4. Possível prevaricação

No entendimento da PGR, não está claro qual funcionário público incorreu em prevaricação ao não comunicar o caso para ser investigado. A procuradoria afirma que há "dúvida acerca da titularidade do dever descrito pelo tipo penal do crime de prevaricação".

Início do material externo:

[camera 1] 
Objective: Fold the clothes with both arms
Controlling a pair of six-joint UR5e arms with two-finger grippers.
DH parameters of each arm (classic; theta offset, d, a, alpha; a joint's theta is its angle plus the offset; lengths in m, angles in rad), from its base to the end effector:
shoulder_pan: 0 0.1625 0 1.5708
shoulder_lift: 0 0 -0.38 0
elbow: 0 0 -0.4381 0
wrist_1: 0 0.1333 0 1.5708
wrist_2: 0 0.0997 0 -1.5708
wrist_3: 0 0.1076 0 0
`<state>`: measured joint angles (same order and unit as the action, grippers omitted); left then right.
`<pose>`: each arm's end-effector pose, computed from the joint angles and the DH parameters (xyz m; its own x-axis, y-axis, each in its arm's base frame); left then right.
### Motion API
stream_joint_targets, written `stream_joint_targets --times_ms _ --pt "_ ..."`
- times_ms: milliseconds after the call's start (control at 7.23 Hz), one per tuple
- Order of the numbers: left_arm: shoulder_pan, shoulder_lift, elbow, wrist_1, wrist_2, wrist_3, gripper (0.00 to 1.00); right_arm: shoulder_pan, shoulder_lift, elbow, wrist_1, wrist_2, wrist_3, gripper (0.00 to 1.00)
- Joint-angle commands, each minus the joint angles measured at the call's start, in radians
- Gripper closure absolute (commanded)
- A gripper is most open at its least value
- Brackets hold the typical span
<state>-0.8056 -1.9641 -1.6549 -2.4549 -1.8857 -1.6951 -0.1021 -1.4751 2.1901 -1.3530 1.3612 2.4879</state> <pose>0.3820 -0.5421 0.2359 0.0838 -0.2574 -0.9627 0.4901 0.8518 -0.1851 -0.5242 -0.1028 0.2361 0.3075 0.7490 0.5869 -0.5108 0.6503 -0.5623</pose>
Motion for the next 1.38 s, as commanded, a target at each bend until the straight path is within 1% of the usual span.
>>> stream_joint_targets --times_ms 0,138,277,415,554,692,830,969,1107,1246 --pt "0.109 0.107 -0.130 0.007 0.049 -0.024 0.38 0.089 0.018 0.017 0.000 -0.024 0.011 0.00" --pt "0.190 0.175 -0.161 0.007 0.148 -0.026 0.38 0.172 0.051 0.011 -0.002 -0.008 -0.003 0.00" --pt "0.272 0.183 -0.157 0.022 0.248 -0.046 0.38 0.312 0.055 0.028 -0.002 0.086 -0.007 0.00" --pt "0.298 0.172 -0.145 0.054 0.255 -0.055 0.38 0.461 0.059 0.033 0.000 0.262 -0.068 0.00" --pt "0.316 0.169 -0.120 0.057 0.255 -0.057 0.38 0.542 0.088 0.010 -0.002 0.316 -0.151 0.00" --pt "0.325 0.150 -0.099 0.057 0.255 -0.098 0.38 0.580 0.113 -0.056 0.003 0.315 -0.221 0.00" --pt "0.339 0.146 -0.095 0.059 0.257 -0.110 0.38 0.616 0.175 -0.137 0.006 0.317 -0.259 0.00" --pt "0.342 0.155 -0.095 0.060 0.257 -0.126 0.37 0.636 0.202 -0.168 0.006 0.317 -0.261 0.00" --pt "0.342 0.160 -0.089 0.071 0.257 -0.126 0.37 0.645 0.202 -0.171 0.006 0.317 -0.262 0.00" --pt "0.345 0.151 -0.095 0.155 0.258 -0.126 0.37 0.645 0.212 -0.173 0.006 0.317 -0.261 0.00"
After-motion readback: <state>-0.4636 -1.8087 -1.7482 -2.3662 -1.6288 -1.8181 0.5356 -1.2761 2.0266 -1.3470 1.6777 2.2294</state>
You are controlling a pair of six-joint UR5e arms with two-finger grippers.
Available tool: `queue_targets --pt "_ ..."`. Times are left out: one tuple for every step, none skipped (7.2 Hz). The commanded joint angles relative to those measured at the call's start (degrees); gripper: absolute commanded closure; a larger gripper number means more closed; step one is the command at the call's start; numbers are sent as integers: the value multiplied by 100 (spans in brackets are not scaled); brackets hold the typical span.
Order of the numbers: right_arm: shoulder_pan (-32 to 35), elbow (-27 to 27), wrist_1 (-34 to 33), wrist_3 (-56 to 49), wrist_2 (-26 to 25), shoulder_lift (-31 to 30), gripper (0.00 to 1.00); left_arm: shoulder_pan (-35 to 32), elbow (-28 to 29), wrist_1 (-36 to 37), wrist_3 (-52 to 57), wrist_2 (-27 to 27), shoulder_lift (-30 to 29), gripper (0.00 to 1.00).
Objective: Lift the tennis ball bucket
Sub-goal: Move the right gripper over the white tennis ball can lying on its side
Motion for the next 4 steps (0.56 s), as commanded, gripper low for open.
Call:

A procuradoria vê ainda "ausência de indícios que possam preencher o (...) elemento subjetivo específico, isto é, a satisfação de interesses ou sentimentos próprios dos apontados autores do fato". Ou seja, não identificou até aqui interesses pessoais na não-comunicação das irregularidades. Ainda assim, o órgão avalia que é preciso esclarecer que providências foram tomadas pelas autoridades após a denúncia dos irmãos Miranda.

Próximos passos

A PGR pede autorização do STF para que a Polícia Federal solicite informações à Controladoria-Geral da União (CGU), ao Tribunal de Contas da União (TCU), à Procuradoria da República no Distrito Federal, e em especial à CPI, para compartilhamento de provas. A partir das informações obtidas, a procuradoria deve deliberar se cabe ou não abertura de ação penal com relação a esse caso. A PF também deve produzir provas por conta própria e apurar se houve omissão e dolo para satisfazer interesse pessoal.